According to many studies the major effect of Metformin may be through inhibition of appetite probably by increasing the levels of GLP- 1 and by interacting with signaling of other hormones or cytokines (such as ghrelin, leptin and insulin) [33-35]. Reduction of excessive weight gain has a favorable effect on blood pressure, glycemic control and lipid metabolism [34,38-40].

Pediatric randomized, controlled trial studies have shown improvement in BMI, fasting serum glucose, fasting insulin, homeostasis model assessment-estimated insulin resistance (HOMAIR) and lipid profile in patients on Metformin therapy for exogenous obesity associated with insulin resistance [41,42]. A systemic review identified 14 randomized controlled trials (RCTs) of Metformin use in non-diabetic obese children and adolescent (aged <18 year) [39]. These RCTs involved a total of 946 children with mean ages from 10 to 16 years. Some included data on glycemic control and most of them involved some sort of lifestyle intervention in addition to the drug with variable follow-up periods. The overall analysis showed a small but significant net body mass index (BMI) reduction of 1.16 kg/m2 attributable to the drug. Subgroup analysis showed a greater effect for those with a higher BMI at baseline and in younger patients [43].

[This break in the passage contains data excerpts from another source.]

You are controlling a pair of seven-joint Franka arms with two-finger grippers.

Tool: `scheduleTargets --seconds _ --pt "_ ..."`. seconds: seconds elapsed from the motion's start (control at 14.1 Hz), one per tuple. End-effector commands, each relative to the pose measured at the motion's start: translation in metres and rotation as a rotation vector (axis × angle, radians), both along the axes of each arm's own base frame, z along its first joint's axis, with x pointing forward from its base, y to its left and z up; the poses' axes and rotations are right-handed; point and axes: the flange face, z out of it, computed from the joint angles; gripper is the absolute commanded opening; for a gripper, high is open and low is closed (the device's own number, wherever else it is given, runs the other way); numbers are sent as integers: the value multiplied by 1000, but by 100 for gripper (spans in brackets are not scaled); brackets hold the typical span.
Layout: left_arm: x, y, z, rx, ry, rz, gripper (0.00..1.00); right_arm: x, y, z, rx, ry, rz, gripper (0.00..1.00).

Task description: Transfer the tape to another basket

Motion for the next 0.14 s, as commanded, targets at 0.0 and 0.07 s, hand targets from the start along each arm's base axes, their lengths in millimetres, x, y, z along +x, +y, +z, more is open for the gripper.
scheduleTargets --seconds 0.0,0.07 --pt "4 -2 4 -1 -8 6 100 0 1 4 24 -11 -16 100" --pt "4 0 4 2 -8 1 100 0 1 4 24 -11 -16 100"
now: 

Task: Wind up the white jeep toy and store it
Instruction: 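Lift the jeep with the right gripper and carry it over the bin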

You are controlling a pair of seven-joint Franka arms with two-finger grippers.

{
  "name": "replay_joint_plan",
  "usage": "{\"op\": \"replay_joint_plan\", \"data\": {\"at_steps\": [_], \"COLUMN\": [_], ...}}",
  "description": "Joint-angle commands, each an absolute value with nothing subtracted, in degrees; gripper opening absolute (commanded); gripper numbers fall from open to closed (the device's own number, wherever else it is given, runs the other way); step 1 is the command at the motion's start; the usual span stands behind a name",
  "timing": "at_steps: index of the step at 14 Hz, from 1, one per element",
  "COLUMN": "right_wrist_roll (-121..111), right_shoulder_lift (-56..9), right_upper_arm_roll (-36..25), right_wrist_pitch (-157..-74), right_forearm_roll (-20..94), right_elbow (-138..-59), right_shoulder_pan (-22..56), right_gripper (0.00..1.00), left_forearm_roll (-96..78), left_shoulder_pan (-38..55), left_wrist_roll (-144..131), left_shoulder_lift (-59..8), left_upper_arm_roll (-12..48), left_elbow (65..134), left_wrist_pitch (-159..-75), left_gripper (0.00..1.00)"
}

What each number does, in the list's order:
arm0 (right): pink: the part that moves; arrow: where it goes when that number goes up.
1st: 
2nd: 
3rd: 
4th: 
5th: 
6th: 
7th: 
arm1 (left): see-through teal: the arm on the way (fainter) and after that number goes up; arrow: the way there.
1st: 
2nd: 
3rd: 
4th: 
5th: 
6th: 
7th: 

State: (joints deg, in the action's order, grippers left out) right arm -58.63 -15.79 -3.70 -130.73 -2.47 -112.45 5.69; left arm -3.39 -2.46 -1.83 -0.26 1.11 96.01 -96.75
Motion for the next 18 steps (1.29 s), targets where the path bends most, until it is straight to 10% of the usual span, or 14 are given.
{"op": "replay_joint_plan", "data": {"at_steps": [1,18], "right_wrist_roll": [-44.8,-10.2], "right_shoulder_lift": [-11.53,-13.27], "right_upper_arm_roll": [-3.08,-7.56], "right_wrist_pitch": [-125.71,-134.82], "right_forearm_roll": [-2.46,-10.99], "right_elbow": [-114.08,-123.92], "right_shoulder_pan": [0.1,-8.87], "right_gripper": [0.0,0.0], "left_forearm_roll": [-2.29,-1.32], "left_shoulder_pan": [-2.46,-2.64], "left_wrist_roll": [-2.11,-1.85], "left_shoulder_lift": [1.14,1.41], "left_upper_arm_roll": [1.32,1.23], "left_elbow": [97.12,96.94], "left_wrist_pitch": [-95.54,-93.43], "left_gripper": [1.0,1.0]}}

Escalating doses of Metformin in low-dose (250 mg), intermediatedose (500 mg), and high-dose (750 mg) treatment three times per day were administrated into normal 22 adults for a three-weeks treatment period. Metformin significantly reduced fasting plasma glucose and insulin resistance after receiving this treatment at therapeutic doses including low-dose (5%, 17%), intermediate-dose (6%, 25%) and high-dose treatment (6%, 21%). Also, serum cholesterol decreased significantly using Metformin at therapeutic doses including low-dose (4%), intermediate-dose (8%) and high-dose treatment (7%) [44]. In other studies, Metformin dose of 1 g daily appeared marginally less effective than 2 gm and with these doses adverse events were infrequent, and mostly gastrointestinal [42,43].

The ‘lifestyle’ interventions, which varied greatly between the studies, produced significant BMI reductions in most, and the added effect of Metformin was relatively small. In addition, the effect of Metformin was more apparent in those studies that lasted only 6 months compared to those that continued for a year or more, suggesting a decline in effectiveness over time. Certain ethnic groups and those patients with insulin resistance appeared to have a better benefit with the Metformin use [45-49].

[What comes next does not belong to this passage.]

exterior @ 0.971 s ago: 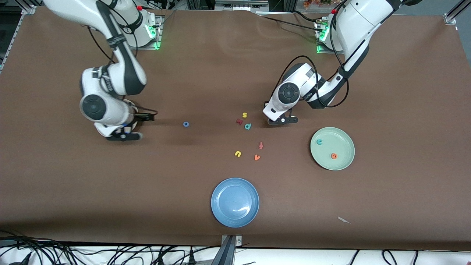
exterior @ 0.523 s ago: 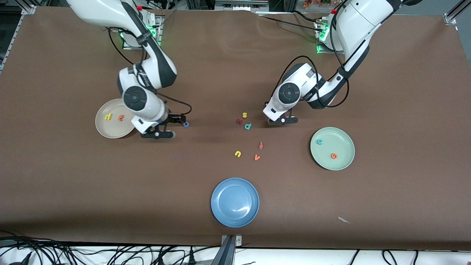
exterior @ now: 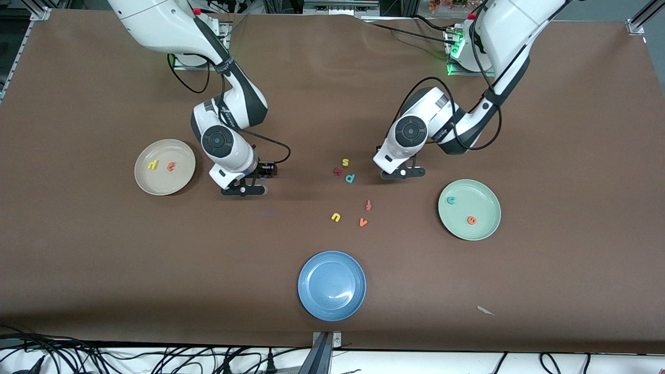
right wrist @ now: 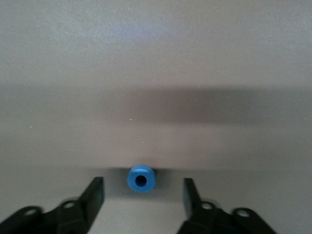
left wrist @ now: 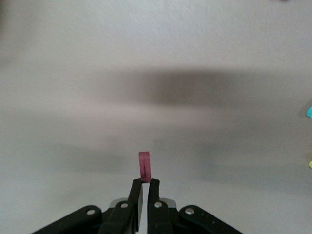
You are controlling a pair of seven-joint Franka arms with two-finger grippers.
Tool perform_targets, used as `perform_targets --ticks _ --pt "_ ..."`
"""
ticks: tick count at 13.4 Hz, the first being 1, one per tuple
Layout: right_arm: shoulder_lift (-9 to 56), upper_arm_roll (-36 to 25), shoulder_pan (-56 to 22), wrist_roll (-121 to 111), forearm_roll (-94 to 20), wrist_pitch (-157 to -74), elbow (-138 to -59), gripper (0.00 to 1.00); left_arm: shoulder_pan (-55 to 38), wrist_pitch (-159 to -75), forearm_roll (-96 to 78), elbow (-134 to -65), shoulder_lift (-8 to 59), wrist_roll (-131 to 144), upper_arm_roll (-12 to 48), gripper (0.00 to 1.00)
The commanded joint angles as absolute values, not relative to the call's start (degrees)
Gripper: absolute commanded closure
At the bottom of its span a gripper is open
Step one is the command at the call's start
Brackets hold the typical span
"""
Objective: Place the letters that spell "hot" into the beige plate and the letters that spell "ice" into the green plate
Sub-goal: 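Grasp the blue ring with the right gripper while the left places pink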
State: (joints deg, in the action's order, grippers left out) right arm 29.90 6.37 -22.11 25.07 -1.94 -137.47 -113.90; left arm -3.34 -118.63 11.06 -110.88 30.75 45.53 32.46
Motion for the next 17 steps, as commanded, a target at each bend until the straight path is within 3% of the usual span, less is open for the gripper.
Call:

The AACE suggests Metformin to be considered for younger patients who are at moderate to high risk for developing DM; for patients with additional CVD risk factors including hypertension, dyslipidemia, or polycystic ovarian syndrome; for patients with a family history of DM in a first-degree relative; and/or for patients who are obese [50].

In conclusion, Metformin offers significant potential to intervene to reduce or reverse the metabolic and endocrine changes associated with obesity during puberty. However, it appears that publication bias towards trials with positive outcomes has made Metformin appear more effective than it is. Although it is a valuable and useful drug for obese adolescents with insulin resistance but certainly it is not the answer to the obesity epidemic. Larger, long-term studies across different populations are needed to establish the role of Metformin as therapy for obesity and cardio-metabolic risk in young people.

Type 1 diabetes (T1DM) with insulin resistance

Insulin resistance of puberty is well documented in both non diabetic and diabetic adolescents. During puberty increased body fat and BMI correlate strongly with insulin resistance [51,52]. In adolescents with T1DM, it likely plays a role in complicating glycemic control and potentially increasing cardiovascular disease (CVD) risk [53].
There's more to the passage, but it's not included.